▶ [ACTIVITY]: Reproduce the listing below exactly. Pictures do not belong in the copy.

▶ [AVAILABLE DATA]:
↓
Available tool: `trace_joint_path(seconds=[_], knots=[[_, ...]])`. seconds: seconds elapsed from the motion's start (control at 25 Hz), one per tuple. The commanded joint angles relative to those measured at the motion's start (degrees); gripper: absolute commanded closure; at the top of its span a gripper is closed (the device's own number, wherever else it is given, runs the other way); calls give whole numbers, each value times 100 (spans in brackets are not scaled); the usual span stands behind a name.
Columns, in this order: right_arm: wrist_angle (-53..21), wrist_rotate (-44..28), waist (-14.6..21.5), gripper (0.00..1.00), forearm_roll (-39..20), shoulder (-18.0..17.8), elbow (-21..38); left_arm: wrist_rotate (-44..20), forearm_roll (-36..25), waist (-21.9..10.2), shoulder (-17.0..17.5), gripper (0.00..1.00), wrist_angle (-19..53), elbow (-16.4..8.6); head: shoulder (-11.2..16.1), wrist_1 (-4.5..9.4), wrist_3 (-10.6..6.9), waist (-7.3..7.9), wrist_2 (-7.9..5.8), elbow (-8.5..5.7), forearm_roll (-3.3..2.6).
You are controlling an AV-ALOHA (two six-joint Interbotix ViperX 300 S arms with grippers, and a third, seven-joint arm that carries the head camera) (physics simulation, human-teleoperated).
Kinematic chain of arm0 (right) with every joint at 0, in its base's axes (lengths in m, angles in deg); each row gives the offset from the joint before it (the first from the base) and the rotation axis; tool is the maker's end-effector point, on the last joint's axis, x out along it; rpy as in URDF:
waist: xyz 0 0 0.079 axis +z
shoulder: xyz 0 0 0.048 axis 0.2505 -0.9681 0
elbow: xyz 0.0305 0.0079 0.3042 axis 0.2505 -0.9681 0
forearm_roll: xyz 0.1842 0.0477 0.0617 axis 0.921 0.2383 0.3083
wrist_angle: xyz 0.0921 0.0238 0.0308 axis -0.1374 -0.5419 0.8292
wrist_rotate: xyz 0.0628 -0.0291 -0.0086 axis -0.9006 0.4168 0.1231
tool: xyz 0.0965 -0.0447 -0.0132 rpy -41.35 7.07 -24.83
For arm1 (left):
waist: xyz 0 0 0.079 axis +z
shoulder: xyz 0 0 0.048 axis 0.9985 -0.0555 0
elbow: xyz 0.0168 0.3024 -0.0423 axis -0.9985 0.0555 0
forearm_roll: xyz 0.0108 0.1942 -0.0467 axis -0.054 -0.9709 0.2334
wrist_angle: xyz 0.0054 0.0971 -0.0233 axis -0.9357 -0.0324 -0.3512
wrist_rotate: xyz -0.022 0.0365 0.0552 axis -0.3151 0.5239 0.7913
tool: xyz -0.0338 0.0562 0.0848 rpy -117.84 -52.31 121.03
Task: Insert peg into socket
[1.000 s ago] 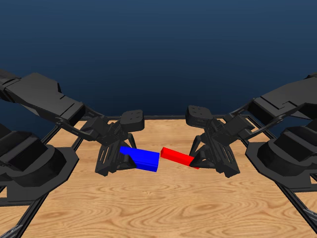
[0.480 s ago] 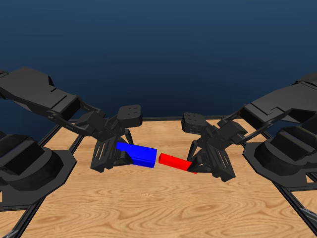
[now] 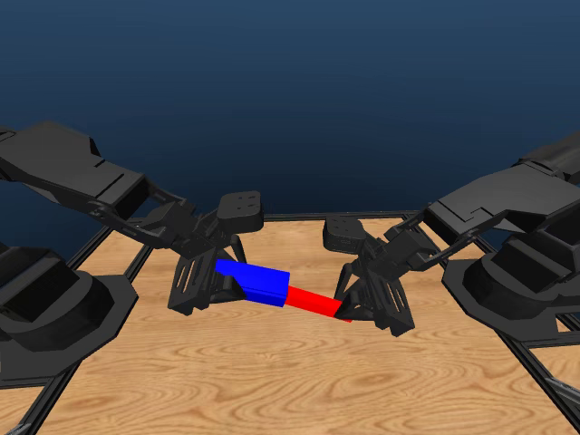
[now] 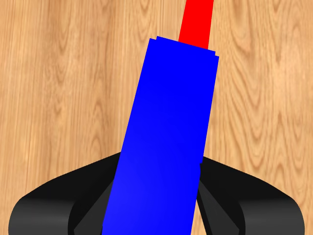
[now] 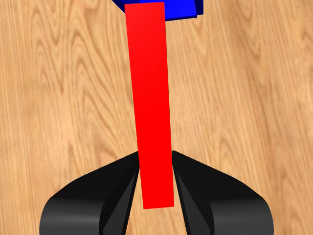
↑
▶ [TASK OUTPUT]:
Available tool: `trace_joint_path(seconds=[_], knots=[[_, ...]])`. seconds: seconds elapsed from the motion's start (control at 25 Hz), one per tuple. The commanded joint angles relative to those measured at the motion's start (degrees); gripper: absolute commanded closure; at the top of its span a gripper is closed (the device's own number, wherever else it is given, runs the other way); calls give whole numbers, each value times 100 (spans in brackets are not scaled); the usual span stands behind a name.
Columns, in this order: right_arm: wrist_angle (-53..21), wrist_rotate (-44..28), waist (-14.6..21.5), gripper (0.00..1.00), forearm_roll (-39..20), shoulder (-18.0..17.8), elbow (-21..38); left_arm: wrist_rotate (-44..20), forearm_roll (-36..25), waist (-21.9..10.2), shoulder (-17.0..17.5), gripper (0.00..1.00), wrist_angle (-19..53), elbow (-16.4..8.6); head: shoulder (-11.2..16.1), wrist_1 (-4.5..9.4), wrist_3 (-10.6..6.9), waist (-7.3..7.9), wrist_2 (-7.9..5.8), elbow (-8.5..5.7), forearm_roll (-3.3..2.6).
You are controlling an AV-ALOHA (two six-joint Interbotix ViperX 300 S arms with grippers, and a third, seven-joint arm that carries the head camera) (physics simulation, human-teleoperated).
Kinematic chain of arm0 (right) with every joint at 0, in its base's axes (lengths in m, angles in deg); each row gives the offset from the joint before it (the first from the base) and the rotation axis; tool is the maker's end-effector point, on the last joint's axis, x out along it; rpy as in URDF:
waist: xyz 0 0 0.079 axis +z
shoulder: xyz 0 0 0.048 axis 0.2505 -0.9681 0
elbow: xyz 0.0305 0.0079 0.3042 axis 0.2505 -0.9681 0
forearm_roll: xyz 0.1842 0.0477 0.0617 axis 0.921 0.2383 0.3083
wrist_angle: xyz 0.0921 0.0238 0.0308 axis -0.1374 -0.5419 0.8292
wrist_rotate: xyz 0.0628 -0.0291 -0.0086 axis -0.9006 0.4168 0.1231
tool: xyz 0.0965 -0.0447 -0.0132 rpy -41.35 7.07 -24.83
For arm1 (left):
waist: xyz 0 0 0.079 axis +z
shoulder: xyz 0 0 0.048 axis 0.9985 -0.0555 0
elbow: xyz 0.0168 0.3024 -0.0423 axis -0.9985 0.0555 0
forearm_roll: xyz 0.0108 0.1942 -0.0467 axis -0.054 -0.9709 0.2334
wrist_angle: xyz 0.0054 0.0971 -0.0233 axis -0.9357 -0.0324 -0.3512
wrist_rotate: xyz -0.022 0.0365 0.0552 axis -0.3151 0.5239 0.7913
tool: xyz -0.0338 0.0562 0.0848 rpy -117.84 -52.31 121.03
Task: Insert peg into socket
[1.000 s ago] 
[0.480 s ago] 
[now] 
[now] 
[now] 

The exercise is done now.